- _EXERCISE DIRECTIONS_: Copy each line in the data below that contains the word "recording".

- _SOURCE MATERIAL_:
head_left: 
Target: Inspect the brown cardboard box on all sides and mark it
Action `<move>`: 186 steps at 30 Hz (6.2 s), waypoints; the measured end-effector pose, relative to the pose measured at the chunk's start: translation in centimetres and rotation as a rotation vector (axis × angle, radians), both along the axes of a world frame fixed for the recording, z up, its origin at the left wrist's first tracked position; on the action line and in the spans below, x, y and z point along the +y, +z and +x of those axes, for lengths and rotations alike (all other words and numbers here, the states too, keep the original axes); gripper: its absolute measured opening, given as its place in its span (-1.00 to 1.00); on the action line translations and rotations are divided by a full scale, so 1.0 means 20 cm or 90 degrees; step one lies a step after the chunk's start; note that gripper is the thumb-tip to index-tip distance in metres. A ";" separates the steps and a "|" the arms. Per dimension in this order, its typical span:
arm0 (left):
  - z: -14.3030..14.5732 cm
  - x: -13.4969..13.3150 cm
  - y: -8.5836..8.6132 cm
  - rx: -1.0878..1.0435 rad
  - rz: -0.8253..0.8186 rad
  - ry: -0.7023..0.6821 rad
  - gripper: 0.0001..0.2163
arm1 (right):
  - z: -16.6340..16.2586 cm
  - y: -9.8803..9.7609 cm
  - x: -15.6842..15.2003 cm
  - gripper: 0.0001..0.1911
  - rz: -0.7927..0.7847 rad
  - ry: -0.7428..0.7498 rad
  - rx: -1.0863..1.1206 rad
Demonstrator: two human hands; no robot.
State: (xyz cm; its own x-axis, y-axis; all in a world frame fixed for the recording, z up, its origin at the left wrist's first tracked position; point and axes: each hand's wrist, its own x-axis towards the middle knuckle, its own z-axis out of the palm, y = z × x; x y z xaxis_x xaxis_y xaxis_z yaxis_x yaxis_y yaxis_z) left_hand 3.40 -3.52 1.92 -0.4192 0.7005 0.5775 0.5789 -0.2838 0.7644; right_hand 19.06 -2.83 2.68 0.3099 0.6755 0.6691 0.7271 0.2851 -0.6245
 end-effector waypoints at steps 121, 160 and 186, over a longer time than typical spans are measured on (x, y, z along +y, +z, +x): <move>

- _SOLUTION FOR THIS TASK_:
Action `<move>`: 186 steps at 30 Hz (6.2 s), waypoints; the measured end-effector pose, relative to the pose measured at the chunk's start: translation in centimetres and rotation as a rotation vector (axis × angle, radians), both along the axes of a world frame fixed for the recording, z up, its origin at the left wrist's first tracked position; on the action line and in the spans below, x, y and z point along the +y, +z and +x of those axes, for lengths and rotations alike (all other words and numbers here, the states too, keep the original axes); gripper: its absolute measured opening, given as its place in its span (-1.00 to 1.00); on the action line translations and rotations are divided by a full scale, so 1.0 means 20 cm or 90 degrees; step one lies a step after the chunk's start; note that gripper is the thumb-tip to index-tip distance in metres. A ";" separates the steps and a "|" the arms. Per dimension in this order, its typical span:
State: (xyz cm; its own x-axis, y-axis; all in a world frame fixed for the recording, z up, its origin at the left wrist's first tracked position; point and axes: each hand's wrist, its own x-axis towards the middle knuckle, its own z-axis out of the palm, y = z × x; x y z xaxis_x xaxis_y xaxis_z yaxis_x yaxis_y yaxis_z) left_hand 3.40 -3.52 1.92 -0.4192 0.7005 0.5775 0.5789 -0.2838 0.7644; right_hand 19.06 -2.83 2.68 0.3099 0.6755 0.6691 0.7271 0.2851 -0.6245

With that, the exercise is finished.